A man stands on a basement floor beside the staircase, looking up the staircase at the camera as he holds on to the handrail.

Jim Garwood has always said that his mother, Jessie Garwood, who died when she was 87, didn’t die by accident

A man in Winnipeg says he finally has the news he’s been waiting almost 20 years for: his mother’s death is now being treated as a murder.

In an interview with CBC last week, Jim Garwood said, “My wife and I shed a few tears over it because, I mean, it’s been nearly 20 years.”

Jessie Garwood, his 87-year-old mother, was found dead and badly hurt in the basement of her Winnipeg home in 2004. She lived alone there.

Her death was first called “accidental,” but Garwood has known for a long time that it wasn’t.

After he talked to the medical examiner’s office about his concerns, the classification was changed to “undetermined” in 2007.

In a letter sent to Garwood on July 6, Manitoba’s chief medical examiner, Dr. John Younes, said that the death was now being treated as a murder.

A photo shows an older woman in pink shorts watering flowers in a garden.

“The letter came as a shock—a pleasant surprise,” said Garwood, who had been trying to solve the case for years. “But it did make me angry.”

He said that the news made him both sad and happy that they had finally come to that conclusion. “But because it was a murder, it’s also hard to see it as a win.”

Younes wrote in his letter that he “no longer believes that all of the injuries could have come from falls by accident.”

Younes wrote, “I can think of no other plausible explanation than that at least some of the injuries were done on purpose, based on the type and location of the injuries found at the autopsy and my much better understanding of the scene and the many important things I found there.”

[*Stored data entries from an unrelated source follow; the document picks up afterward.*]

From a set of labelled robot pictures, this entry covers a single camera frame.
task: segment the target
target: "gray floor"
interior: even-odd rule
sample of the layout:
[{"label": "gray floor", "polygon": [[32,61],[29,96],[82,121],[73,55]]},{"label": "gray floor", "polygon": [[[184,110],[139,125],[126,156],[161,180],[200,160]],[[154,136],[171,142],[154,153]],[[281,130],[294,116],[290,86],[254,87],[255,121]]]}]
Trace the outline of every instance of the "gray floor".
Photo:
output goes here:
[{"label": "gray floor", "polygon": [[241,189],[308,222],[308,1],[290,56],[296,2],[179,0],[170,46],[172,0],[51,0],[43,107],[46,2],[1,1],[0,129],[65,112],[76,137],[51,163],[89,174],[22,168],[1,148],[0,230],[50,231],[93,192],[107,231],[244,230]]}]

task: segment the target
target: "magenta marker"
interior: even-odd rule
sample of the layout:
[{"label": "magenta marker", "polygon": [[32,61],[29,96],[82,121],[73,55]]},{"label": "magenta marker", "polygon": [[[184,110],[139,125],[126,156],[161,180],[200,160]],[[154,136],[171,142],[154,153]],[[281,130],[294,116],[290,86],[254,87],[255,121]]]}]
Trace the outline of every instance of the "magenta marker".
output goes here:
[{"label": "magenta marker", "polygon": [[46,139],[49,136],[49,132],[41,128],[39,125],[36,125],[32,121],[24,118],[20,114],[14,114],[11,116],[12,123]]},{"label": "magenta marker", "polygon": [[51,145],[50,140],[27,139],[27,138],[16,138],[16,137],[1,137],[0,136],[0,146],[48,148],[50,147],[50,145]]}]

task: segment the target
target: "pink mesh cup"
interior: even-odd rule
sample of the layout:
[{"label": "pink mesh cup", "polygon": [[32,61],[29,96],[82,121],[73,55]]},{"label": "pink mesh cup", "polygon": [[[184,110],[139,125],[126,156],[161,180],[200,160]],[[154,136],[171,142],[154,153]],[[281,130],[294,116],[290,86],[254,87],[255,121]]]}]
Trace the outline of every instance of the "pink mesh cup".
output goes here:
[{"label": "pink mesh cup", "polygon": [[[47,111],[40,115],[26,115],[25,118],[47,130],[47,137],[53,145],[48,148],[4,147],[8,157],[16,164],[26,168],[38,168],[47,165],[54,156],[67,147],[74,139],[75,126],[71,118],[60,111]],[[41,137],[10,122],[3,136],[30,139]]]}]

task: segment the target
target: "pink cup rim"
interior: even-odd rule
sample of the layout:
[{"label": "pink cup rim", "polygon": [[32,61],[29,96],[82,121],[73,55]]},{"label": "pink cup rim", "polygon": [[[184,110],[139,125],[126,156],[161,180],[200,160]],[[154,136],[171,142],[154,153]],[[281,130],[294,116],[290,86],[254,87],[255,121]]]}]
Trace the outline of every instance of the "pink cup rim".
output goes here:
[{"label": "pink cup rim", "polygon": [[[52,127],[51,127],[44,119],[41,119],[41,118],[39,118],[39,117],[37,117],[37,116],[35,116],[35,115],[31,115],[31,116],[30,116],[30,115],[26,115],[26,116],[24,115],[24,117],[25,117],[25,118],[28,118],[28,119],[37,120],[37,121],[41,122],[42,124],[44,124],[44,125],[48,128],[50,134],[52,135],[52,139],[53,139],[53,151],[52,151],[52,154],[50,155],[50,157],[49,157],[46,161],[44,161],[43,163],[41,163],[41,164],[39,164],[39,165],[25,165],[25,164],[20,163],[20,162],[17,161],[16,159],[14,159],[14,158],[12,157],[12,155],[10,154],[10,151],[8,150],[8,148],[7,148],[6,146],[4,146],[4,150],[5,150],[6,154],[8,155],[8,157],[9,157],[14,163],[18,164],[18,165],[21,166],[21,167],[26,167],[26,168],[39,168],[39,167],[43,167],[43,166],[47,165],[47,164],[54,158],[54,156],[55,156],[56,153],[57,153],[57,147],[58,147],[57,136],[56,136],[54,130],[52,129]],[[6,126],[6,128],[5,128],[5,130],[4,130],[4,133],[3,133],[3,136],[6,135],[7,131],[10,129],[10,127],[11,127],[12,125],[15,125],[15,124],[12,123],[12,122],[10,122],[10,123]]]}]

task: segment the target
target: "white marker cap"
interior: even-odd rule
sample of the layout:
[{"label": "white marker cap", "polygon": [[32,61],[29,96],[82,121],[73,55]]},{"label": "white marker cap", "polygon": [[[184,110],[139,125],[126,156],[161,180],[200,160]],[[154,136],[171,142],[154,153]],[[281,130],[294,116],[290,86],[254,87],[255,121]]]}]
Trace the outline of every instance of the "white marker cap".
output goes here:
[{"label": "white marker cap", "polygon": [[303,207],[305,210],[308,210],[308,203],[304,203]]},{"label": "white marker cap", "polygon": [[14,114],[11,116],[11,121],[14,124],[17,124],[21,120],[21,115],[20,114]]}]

He also thanked Garwood for his “tireless efforts to bring this evidence to light and to my attention.”

A man wearing a blue shirt is seated in the living room with a framed picture on the wall behind him.

Younes’s letter says that he will tell the Winnipeg Police Service chief that the death is now being treated as a murder.

Const. Dani McKinnon, who handles public information, told CBC News in an email that the police service is “reviewing all correspondence and consulting with the Crown’s office.”

In an email to CBC, a provincial spokesperson said that the Crown prosecution service “confirms it will review any new evidence,” but that the province can’t say anything else at this time.

No charges lai

Police had looked into the death before, but no charges were ever brought.

Jim Garwood has been asking for years for the police investigation to be reopened. Even though a civil court ruled in October 2022 that the death was not an accident, the police did not investigate.

In a lawsuit that Garwood filed in 2019, he tried to hold his ex-stepdaughter Catherine Johnson responsible for the death of his mother.

In October 2022, Justice Theodor Bock of the Manitoba Court of King’s Bench ruled in Garwood’s favor and gave him money as compensation.

In the lawsuit, it was said that Johnson was the one who found Jessie Garwood’s body in the house’s basement and that the senior had died from a blow to the head. 

According to the lawsuit, she had cuts and scrapes on the front, back, and both sides of her head. She also had broken ribs, a broken arm, and wounds on the backs of her hands.

In the civil suit, it was said that Johnson killed Jessie by either pushing her down the stairs or hurting her physically.

Johnson didn’t show up to the civil trial, but she did file a defense statement saying that she “had nothing to do with” the death.

A man is standing on the basement floor beside the staircase, holding onto the handrail.

After the civil court made its decision, Garwood asked Younes to look over the case again, and Younes did so. 

Younes told CBC in an email on Friday that this made him look over “our entire investigation file on this case” and “the results of the different forensic consultants Mr. Garwood has hired over the years.”

Younes said he didn’t know about some of the findings before, but he had always been worried about the autopsy results, which, along with the extra information Garwood gave him, led him to reclassify the death.

Younes said that it would be up to the police or the Crown to decide what to do in response to this change.

The chief medical examiner said that it’s not unusual for the cause of death to change.

Younes said, “The cause of death is not set in stone and can always change if new information about the case comes to light.”

The fact that Jessie’s death has been reclassified twice shows that Mr. Garwood keeps trying to find new evidence.

Garwood said that he wants the police and the Crown to look at the case now.

But, he said, “I think it will be a bit of a struggle to get the Crown prosecutors or the police to do the right thing.”